(Records excerpted from a collection)
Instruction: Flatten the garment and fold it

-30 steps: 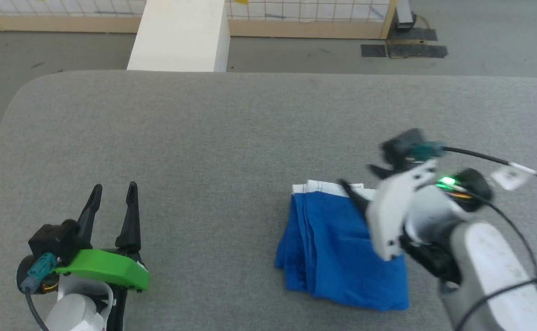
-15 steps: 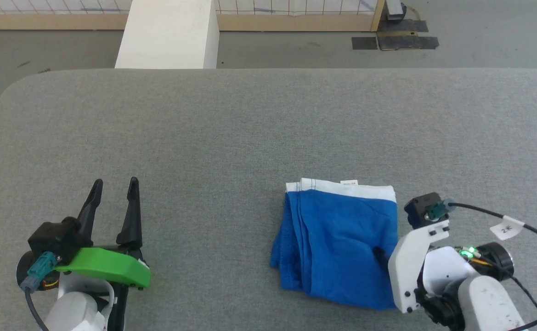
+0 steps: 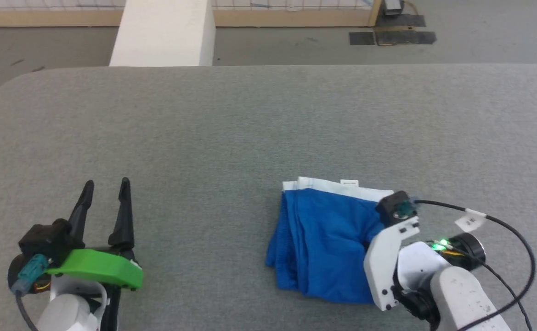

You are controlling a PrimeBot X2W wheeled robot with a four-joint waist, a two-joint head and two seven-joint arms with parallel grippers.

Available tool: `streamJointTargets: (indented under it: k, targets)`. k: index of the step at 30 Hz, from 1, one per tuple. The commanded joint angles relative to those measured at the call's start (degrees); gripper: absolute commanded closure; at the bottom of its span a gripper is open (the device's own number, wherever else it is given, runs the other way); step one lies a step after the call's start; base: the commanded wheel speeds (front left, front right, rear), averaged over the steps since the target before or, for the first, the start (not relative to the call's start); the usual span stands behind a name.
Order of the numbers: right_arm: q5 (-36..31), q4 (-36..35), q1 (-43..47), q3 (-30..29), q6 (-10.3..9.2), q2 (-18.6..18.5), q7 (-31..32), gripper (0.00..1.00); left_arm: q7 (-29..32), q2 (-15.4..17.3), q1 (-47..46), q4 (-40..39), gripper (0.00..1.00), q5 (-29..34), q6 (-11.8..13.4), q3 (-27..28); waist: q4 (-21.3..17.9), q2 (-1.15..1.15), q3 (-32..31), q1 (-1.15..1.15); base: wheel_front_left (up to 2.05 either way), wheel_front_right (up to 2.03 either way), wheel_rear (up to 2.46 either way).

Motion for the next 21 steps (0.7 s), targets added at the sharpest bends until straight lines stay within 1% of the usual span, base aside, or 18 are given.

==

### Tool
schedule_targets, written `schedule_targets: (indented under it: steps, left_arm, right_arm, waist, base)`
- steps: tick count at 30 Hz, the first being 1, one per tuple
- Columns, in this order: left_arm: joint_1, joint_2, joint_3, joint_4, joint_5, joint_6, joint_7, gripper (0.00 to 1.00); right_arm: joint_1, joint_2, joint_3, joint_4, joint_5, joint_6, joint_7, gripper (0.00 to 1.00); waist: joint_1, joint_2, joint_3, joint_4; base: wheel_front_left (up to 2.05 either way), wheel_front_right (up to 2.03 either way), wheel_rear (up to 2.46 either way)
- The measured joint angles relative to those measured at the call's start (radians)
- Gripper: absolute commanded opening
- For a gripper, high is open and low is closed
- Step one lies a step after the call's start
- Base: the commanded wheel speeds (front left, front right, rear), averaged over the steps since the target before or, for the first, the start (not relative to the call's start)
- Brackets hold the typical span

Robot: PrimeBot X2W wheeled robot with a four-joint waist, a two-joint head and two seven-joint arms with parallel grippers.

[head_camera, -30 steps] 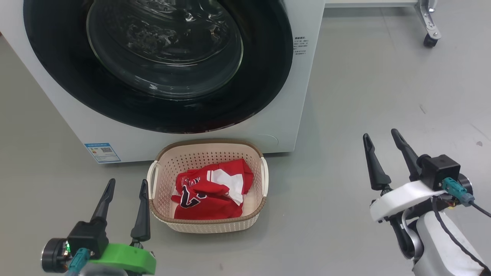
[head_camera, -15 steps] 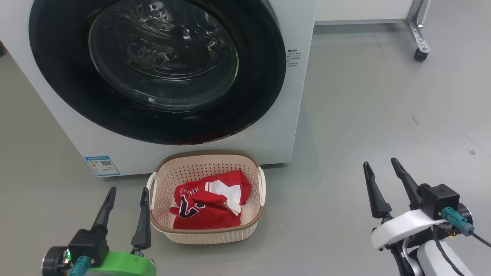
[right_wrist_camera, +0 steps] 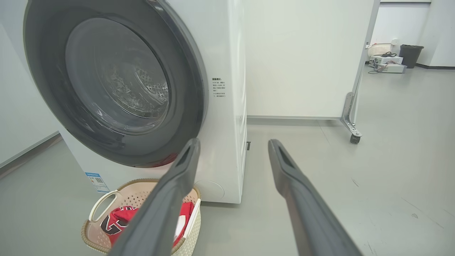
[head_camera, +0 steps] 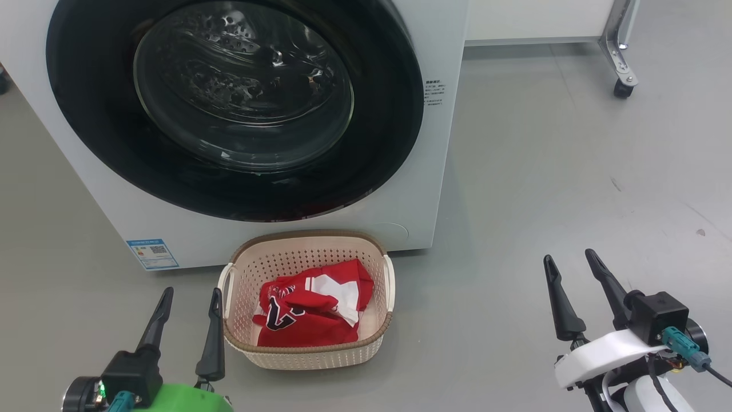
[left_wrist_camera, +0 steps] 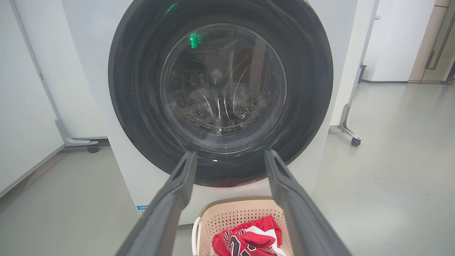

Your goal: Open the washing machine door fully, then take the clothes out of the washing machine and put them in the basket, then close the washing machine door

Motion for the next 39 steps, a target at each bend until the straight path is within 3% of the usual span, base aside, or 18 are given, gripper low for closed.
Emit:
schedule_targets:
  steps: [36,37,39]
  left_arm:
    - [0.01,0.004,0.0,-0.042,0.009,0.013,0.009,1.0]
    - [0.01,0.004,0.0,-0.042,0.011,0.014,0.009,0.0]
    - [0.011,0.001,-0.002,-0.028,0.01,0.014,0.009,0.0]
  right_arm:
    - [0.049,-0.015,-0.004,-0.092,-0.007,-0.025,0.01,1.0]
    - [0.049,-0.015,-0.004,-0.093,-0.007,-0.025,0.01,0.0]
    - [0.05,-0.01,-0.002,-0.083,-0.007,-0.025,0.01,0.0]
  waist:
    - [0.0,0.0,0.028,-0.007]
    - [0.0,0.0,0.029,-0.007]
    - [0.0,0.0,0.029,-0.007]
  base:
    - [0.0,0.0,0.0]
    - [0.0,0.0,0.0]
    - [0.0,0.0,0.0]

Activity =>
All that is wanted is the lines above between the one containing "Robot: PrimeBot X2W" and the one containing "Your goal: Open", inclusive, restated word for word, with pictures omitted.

Task output =>
Robot: PrimeBot X2W wheeled robot with a four-joint waist, a two-joint head and two seven-joint arms with parallel grippers.

[head_camera, -30 steps] 
[head_camera, -15 steps] 
[right_wrist_camera, +0 steps] 
[head_camera, +0 steps] 
[left_wrist_camera, +0 steps] 

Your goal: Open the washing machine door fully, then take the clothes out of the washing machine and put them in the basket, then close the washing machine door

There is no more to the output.